Tenho uma teoria: a unidade biológica é o ser, a unidade psicológica é o par e a unidade social é o trio
Esteve agora num congresso no Porto, onde foi falar sobre o vazio e a criatividade. Tem uma definição?
Não é fácil de definir... Todos nós somos criativos na relação, não se é criativo sozinho. Quando estou a escrever, estou a pensar em quem me vai ler, no que me vai achar inteligente, no que vai dizer que sou um banana, no que vai rir de mim... Uma pessoa só não existe, só existe numa relação. Tenho uma teoria: a unidade biológica é o ser, a unidade psicológica é o par e a unidade social é o trio. Eu e o outro, sempre. O resto são variações disto.
A propósito de criatividade, ou nem tanto, lembrei-me dos sonhos e da sua interpretação, do significado dos sonhos, dos pesadelos…
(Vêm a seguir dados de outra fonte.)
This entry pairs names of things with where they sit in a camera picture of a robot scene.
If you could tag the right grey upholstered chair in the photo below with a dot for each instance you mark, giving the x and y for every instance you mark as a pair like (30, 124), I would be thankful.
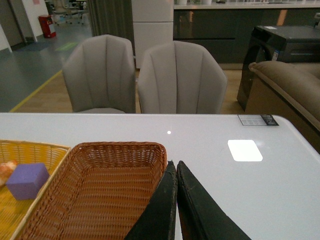
(180, 78)

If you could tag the purple foam cube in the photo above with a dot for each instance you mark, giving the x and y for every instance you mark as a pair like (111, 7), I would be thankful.
(26, 180)

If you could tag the dark kitchen counter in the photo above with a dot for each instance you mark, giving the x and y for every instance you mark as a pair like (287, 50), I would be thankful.
(224, 27)

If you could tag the left grey upholstered chair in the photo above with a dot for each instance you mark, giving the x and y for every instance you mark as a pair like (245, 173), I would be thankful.
(100, 76)

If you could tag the orange white plush toy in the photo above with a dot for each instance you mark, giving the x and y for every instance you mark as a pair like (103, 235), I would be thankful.
(6, 170)

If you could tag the white refrigerator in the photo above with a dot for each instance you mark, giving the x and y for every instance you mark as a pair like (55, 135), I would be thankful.
(152, 25)

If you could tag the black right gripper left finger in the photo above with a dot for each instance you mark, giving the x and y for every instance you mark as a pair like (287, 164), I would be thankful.
(158, 220)

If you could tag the yellow wicker basket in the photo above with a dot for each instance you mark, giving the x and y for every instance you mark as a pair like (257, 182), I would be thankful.
(13, 211)

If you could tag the grey curtain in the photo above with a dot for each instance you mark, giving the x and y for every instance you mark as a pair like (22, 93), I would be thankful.
(111, 17)

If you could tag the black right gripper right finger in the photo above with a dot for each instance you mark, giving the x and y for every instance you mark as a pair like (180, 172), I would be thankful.
(200, 216)

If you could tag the black white table label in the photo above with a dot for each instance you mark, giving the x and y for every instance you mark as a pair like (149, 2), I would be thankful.
(257, 120)

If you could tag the grey upholstered chair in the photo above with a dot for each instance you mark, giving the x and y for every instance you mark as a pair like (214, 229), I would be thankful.
(100, 76)
(180, 78)

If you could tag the black appliance cabinet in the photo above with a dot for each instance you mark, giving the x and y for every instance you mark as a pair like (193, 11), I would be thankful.
(289, 44)

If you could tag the brown wicker basket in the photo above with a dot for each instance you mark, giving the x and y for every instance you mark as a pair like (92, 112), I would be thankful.
(97, 193)

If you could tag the beige sofa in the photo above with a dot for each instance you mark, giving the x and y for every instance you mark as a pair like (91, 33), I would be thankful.
(289, 90)

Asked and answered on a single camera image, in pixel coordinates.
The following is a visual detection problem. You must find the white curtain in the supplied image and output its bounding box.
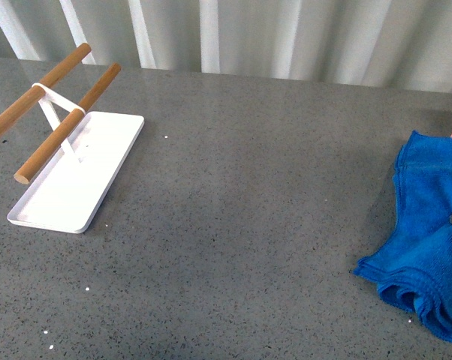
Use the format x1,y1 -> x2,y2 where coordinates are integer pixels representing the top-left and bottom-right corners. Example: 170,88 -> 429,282
0,0 -> 452,93

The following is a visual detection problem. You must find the wooden rod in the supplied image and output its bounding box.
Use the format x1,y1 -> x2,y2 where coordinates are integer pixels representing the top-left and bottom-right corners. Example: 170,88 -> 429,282
14,63 -> 121,185
0,43 -> 92,137

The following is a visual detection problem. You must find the wooden rod rear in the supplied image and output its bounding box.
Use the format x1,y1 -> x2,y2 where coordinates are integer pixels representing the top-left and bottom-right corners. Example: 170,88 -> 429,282
0,43 -> 92,137

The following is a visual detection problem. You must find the blue microfiber cloth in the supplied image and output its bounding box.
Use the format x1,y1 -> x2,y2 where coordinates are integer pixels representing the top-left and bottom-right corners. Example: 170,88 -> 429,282
354,131 -> 452,343

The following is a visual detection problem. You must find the wooden rod front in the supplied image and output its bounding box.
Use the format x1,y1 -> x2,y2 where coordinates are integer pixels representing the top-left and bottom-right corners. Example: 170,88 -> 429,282
14,63 -> 121,185

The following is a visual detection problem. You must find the white tray rack base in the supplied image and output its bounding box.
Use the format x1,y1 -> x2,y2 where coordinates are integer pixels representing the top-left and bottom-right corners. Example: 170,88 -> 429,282
7,82 -> 145,235
…Sabe, eu tenho sobre essa matéria uma opinião diferente de outros psicanalistas. Acredito que os sonhos não têm grande significado, os sonhos tratam memórias. O que aparece nos sonhos é de fácil análise, está mais ou menos explicitado. Mas mais importante que os sonhos a dormir são os sonhos projectivos: gostaria de ter uma casa à beira-mar, umas férias em Nova Iorque, tirar um curso em Londres. Sonhar acordado, mas como projecto, não é estar a olhar para as nuvens e ver passarinhos ou comboios. Isso é bom.
Qual a fronteira entre a extravagância e a loucura?
É difícil, não é consensual. Depende da vida de cada um e vai de acordo com o senso de quem observa. Voltamos ao início.